Activity: Which lines of the records below contain the string "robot"? Report each of them.

Information shown:
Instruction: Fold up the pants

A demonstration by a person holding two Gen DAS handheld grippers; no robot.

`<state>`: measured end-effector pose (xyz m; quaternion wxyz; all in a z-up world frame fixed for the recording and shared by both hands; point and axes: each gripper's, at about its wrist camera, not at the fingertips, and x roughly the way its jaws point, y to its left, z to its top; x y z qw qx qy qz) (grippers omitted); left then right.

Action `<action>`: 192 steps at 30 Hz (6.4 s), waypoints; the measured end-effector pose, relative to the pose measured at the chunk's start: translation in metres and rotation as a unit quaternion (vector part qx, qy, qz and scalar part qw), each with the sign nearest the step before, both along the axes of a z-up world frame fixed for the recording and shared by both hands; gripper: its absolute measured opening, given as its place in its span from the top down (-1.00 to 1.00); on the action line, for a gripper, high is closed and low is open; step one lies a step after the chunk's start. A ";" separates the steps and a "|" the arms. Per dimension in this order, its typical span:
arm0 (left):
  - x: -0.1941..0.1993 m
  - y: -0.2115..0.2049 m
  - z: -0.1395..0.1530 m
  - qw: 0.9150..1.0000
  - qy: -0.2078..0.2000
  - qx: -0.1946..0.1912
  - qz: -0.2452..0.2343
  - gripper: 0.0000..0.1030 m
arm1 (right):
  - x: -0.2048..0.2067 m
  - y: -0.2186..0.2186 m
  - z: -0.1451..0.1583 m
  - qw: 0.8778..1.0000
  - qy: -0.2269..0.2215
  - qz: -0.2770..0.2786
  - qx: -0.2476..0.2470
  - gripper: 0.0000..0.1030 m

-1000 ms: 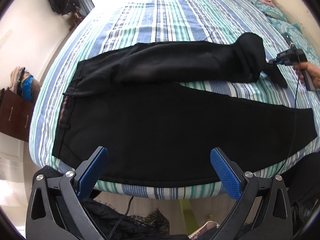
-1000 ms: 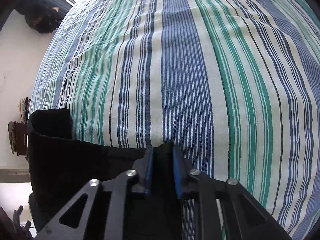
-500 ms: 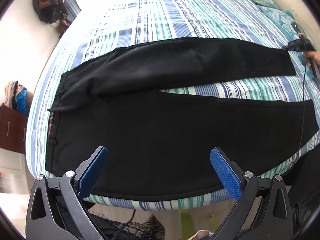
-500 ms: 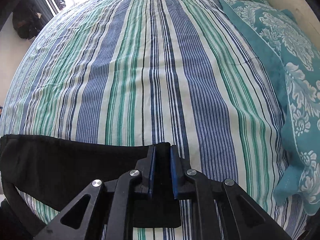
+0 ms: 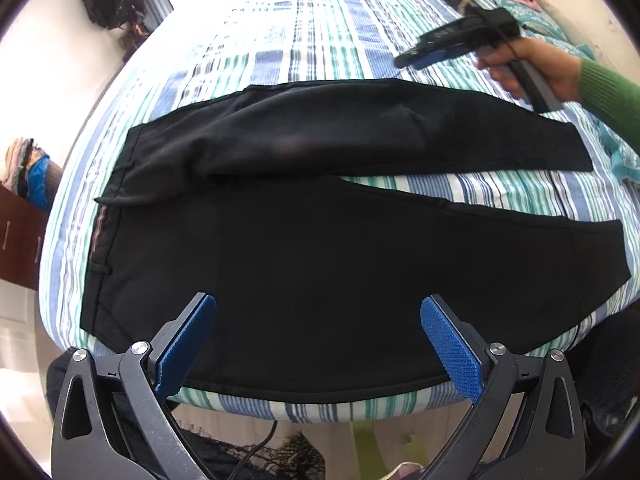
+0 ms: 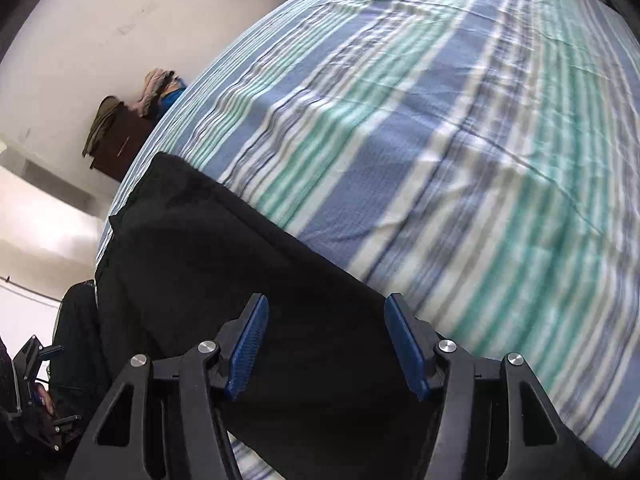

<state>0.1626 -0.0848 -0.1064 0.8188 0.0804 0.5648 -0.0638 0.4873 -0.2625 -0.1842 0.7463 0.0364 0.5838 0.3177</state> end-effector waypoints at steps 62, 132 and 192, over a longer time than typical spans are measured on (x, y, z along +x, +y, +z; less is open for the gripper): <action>-0.002 -0.003 -0.024 1.000 0.020 0.009 0.001 -0.98 | -0.086 -0.368 -0.008 0.923 0.051 -0.291 -0.246 0.80; -0.014 0.069 -0.097 0.996 -0.048 0.020 0.068 -0.99 | -0.509 -0.282 -0.007 0.733 0.042 -0.663 0.142 -0.62; 0.176 0.089 -0.129 0.977 -0.133 -0.025 0.162 -0.99 | -0.129 -0.364 0.018 0.859 -0.071 -0.490 -0.128 -0.99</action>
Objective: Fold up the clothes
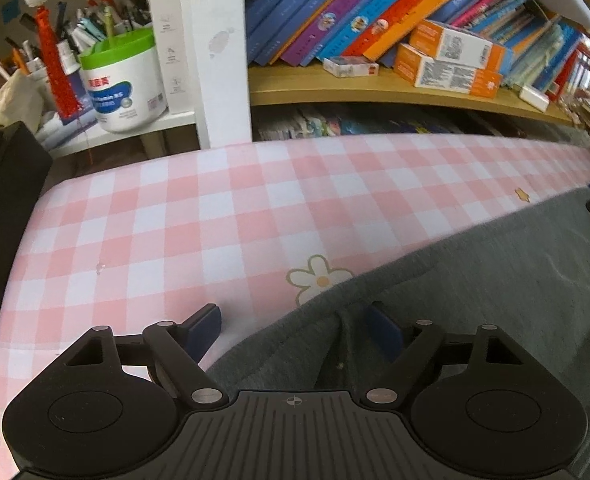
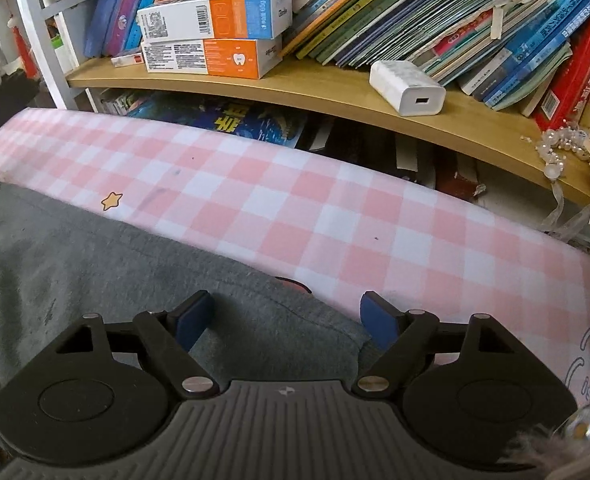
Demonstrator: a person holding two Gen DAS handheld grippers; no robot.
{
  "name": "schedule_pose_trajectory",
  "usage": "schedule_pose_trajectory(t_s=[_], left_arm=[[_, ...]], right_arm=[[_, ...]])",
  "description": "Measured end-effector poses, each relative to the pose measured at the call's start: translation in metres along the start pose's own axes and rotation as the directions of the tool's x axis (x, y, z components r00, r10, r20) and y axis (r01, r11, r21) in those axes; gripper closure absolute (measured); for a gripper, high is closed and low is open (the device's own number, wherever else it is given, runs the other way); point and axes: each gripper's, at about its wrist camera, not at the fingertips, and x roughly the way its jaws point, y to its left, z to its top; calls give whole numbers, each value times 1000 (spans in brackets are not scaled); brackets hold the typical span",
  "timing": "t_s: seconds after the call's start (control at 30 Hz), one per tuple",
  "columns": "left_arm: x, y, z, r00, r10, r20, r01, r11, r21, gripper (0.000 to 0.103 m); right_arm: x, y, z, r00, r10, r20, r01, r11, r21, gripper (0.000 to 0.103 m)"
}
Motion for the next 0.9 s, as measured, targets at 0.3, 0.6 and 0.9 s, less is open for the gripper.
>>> schedule_pose_trajectory(t_s=[0.3, 0.6, 0.9], left_arm=[[-7, -3, 1, 997, -62, -54, 64, 997, 39, 61], [-23, -23, 0, 999, -25, -34, 29, 994, 107, 93], [-76, -41, -2, 989, -7, 146, -12, 992, 129, 93]], right_arm=[[-13, -7, -1, 997, 67, -42, -68, 998, -12, 74], [-29, 13, -7, 1000, 8, -14, -8, 1000, -4, 92], [-87, 29, -13, 977, -120, 174, 121, 993, 9, 92]])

Task response:
A demonstration by a person holding two Gen DAS handheld grippers; no robot.
Demonstrator: a person holding two Gen DAS handheld grippers; no robot.

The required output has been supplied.